# Track lighting in closet with sloped ceiling from 9-12 foot



## Dennis Alwon (May 9, 2009)

MarcDuke said:


> Code violation? Installing a track light in closet with a very high ceiling. Even If lamps are shepherd by glass? Is this ok? I saw in my code book that you can install led mounted lites and recessed incondessants. But track lites with mini halogens??


This is a tough question. Imo, yes you can install an enclosed track head in a closet since 410.151(C) does not prohibit it.

However I can see an inspector quote 410.16 (A) where a track light is not mentioned as a type permitted. IMO, a track is a surface raceway and the fixture is surface mounted. If it is enclosed then I say it is good.

Now, that being said I think a track is a horrible light for a closet and I would not install one there.


----------



## raider1 (Jan 22, 2007)

Dennis Alwon said:


> This is a tough question. Imo, yes you can install an enclosed track head in a closet since 410.151(C) does not prohibit it.
> 
> However I can see an inspector quote 410.16 (A) where a track light is not mentioned as a type permitted. IMO, a track is a surface raceway and the fixture is surface mounted. If it is enclosed then I say it is good.
> 
> Now, that being said I think a track is a horrible light for a closet and I would not install one there.


I am one of the inspectors that have quoted 410.16(A) and failed clothes closets with track lighting. Now the ones I have failed did not have completely enclosed track heads, in fact one had pendant type track heads.

Chris


----------



## MarcDuke (Dec 22, 2010)

The style track light was a flexible track with ithink..mr16 halogens. when i brought up my question to the fella i was working with today.(he is the guy who installed this light in ceiling) I am just a 2nd yr apprentice but The Code is The Code. Right??? i was met with the response of "Dont worry about it""We know what Im Doing, you dont need to check up on us." This is the owners brother he is a 5th year apprentice. smart assed 23 year old know it all. 

just venting.


----------



## administr8tor (Mar 6, 2010)

MarcDuke said:


> The style track light was a flexible track with ithink..mr16 halogens. when i brought up my question to the fella i was working with today.(he is the guy who installed this light in ceiling) I am just a 2nd yr apprentice but The Code is The Code. Right??? i was met with the response of "Dont worry about it""We know what Im Doing, you dont need to check up on us." This is the owners brother he is a 5th year apprentice. smart assed 23 year old know it all.
> 
> just venting.



Keep us posted when he gets his ass kicked by the inspector:laughing::laughing:


----------



## HARRY304E (Sep 15, 2010)

MarcDuke said:


> The style track light was a flexible track with ithink..mr16 halogens. when i brought up my question to the fella i was working with today.(he is the guy who installed this light in ceiling) I am just a 2nd yr apprentice but The Code is The Code.
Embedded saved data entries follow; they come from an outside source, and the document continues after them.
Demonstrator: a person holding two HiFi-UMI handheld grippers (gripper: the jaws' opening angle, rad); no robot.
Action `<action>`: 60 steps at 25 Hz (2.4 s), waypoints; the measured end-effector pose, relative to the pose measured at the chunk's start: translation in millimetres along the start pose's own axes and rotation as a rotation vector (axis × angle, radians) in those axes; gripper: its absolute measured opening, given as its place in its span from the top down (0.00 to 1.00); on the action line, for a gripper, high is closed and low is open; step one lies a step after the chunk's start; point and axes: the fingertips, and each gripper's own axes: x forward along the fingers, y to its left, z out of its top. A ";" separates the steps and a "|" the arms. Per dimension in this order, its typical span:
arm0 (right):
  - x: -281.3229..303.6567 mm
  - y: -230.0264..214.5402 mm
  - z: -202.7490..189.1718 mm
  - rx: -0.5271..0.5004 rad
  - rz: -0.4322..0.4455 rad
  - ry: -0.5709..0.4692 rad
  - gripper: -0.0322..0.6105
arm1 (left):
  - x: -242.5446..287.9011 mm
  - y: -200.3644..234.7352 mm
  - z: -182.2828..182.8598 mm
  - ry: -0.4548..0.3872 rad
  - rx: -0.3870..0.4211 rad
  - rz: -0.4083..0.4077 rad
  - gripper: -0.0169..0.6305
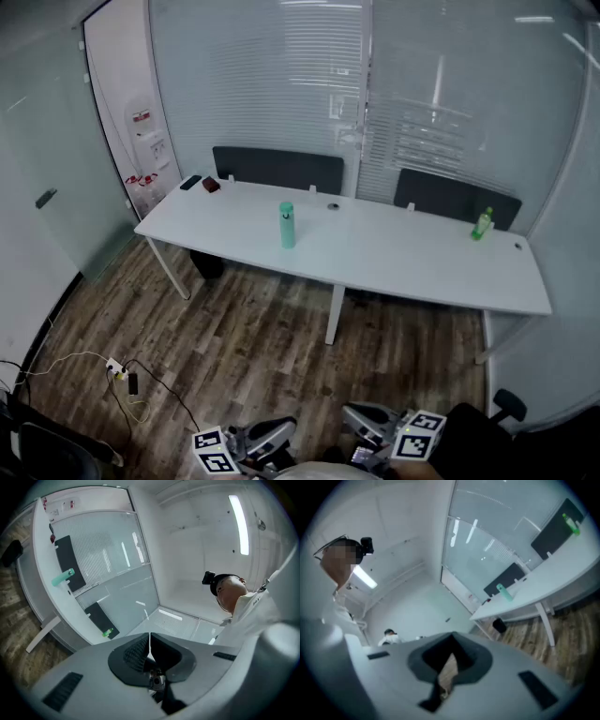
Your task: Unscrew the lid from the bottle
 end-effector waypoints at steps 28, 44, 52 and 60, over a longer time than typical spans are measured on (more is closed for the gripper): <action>20.5 -10.1 -3.1 -0.060 -0.102 0.011 0.72 | -10.6 12.0 16.5 0.014 0.120 0.102 0.94; 65.4 -1.4 -27.9 -0.042 -0.151 0.034 0.72 | -57.7 28.2 40.5 0.019 0.095 0.106 0.94; 96.2 3.9 -34.9 -0.025 -0.167 0.015 0.72 | -84.7 43.2 62.5 0.041 0.097 0.124 0.93; 113.2 0.9 -35.4 -0.017 -0.172 0.011 0.72 | -93.3 57.3 69.4 0.059 0.091 0.146 0.86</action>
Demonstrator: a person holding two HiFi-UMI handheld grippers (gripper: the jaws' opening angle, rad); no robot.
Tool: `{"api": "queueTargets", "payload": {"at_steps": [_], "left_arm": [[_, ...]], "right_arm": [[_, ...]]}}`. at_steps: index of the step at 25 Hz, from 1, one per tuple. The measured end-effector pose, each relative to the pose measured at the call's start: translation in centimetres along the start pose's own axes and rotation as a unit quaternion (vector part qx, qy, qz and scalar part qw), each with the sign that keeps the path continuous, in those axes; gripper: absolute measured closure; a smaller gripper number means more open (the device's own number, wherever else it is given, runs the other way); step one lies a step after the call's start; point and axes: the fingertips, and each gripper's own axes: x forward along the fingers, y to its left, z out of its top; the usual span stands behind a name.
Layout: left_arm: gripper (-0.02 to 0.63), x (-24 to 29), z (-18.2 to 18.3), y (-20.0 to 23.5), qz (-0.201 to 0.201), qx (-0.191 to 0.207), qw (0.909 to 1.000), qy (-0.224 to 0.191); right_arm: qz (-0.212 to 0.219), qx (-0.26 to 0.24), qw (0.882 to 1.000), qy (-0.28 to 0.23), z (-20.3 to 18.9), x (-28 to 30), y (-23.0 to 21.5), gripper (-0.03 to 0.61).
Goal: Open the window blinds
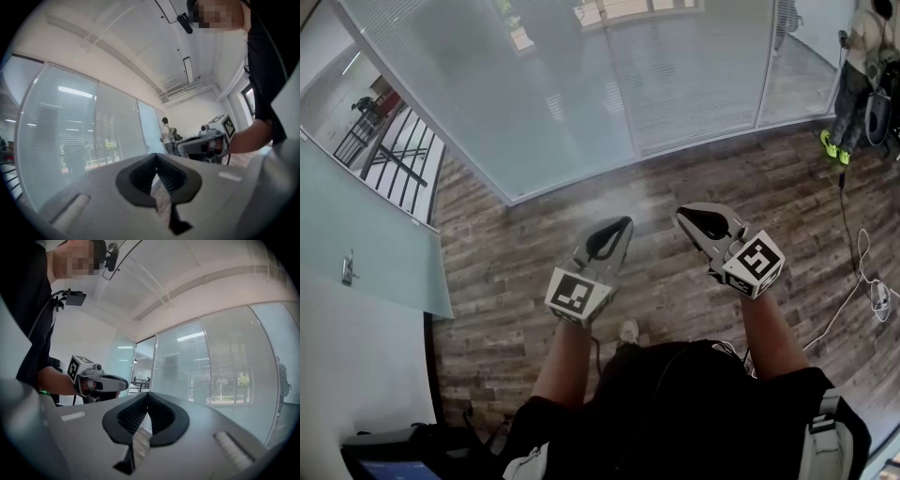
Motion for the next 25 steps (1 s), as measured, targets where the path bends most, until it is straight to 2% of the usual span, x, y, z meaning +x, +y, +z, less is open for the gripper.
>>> {"api": "queueTargets", "payload": {"at_steps": [9,12,18,22,25], "left_arm": [[0.609,-0.2,-0.9,0.8,-0.007,-0.010,0.9999,0.002],[0.609,-0.1,-0.9,1.9,-0.006,-0.009,0.9999,-0.011],[0.609,-0.5,-2.4,4.2,-0.006,-0.015,0.9998,-0.007],[0.609,-0.8,-2.3,6.0,-0.008,-0.037,0.9993,0.002],[0.609,-0.8,-2.3,8.0,-0.009,-0.026,0.9995,-0.013]], "right_arm": [[-0.005,-0.013,1.000,0.000,-0.4,0.3,-0.5,0.572],[-0.010,0.005,1.000,-0.001,0.0,1.3,-0.7,0.572],[-0.013,-0.005,1.000,0.021,-2.6,3.0,-1.3,0.572],[-0.024,-0.003,0.999,0.027,-2.9,4.6,-1.8,0.572],[-0.028,-0.002,0.999,0.025,-2.1,6.7,-2.0,0.572]]}}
Right??? i was met with the response of "Dont worry about it""We know what Im Doing, you dont need to check up on us." This is the owners brother he is a 5th year apprentice. smart assed 23 year old know it all.
> 
> just venting.


 That puts between a" rock and a hard place"let the inspector nail him.
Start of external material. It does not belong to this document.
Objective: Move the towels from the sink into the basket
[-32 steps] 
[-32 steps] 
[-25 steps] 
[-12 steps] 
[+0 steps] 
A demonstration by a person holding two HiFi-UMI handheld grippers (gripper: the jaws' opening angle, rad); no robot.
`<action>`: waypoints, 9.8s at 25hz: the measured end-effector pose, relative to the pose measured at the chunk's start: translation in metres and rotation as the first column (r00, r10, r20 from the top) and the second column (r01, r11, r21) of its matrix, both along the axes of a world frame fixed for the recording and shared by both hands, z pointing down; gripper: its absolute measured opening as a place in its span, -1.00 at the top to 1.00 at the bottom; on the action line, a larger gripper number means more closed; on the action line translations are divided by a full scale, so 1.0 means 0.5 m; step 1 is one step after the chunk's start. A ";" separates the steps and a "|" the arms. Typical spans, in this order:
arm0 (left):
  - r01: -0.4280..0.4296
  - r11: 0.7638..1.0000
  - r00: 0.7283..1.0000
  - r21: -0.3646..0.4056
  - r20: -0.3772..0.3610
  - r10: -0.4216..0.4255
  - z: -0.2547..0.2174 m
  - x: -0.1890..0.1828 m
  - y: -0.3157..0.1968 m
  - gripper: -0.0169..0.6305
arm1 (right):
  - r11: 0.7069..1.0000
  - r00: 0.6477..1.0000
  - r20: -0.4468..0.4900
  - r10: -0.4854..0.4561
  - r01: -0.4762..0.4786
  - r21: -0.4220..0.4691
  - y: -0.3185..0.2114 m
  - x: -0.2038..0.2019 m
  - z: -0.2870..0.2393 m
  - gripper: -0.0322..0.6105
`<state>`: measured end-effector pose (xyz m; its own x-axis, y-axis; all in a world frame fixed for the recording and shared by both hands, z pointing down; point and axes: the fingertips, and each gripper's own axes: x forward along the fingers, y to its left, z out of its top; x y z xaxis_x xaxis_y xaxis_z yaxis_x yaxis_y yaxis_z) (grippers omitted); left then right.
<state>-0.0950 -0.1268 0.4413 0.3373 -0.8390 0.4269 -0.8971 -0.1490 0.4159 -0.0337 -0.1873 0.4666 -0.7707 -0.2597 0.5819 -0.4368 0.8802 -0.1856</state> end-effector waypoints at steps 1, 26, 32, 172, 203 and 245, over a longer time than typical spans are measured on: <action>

Nothing like working with the owner brother Know it all:no:


----------



## Mr. Sparkle (Jan 27, 2009)

It wouldn't fly here.


----------



## kaboler (Dec 1, 2010)

In our Canadian code (2006 book is all I have at home):

30:204 In Clothes closets

2) Lampholders and luminaires of the pendant or suspended type, and lampholders and luminaires of the bare lamp type shall not be installed in clothes closets.


----------



## mattsilkwood (Sep 21, 2008)

Violation IMO. Why in the hell would you want a tracklight in a closet anyway?


----------



## Birdonawire (Jan 3, 2011)

As long as they are 12 inches from anything that the lights night come into contact unless you use florescent


----------



## raider1 (Jan 22, 2007)

Birdonawire said:


> As long as they are 12 inches from anything that the lights night come into contact unless you use florescent


With track lighting it is not that clear cut.

Have you checked out 410.16 (2008 NEC)?

IMHO track lighting does not meet 410.16(A) as it is not listed as a surface mounted luminaire.

Chris


----------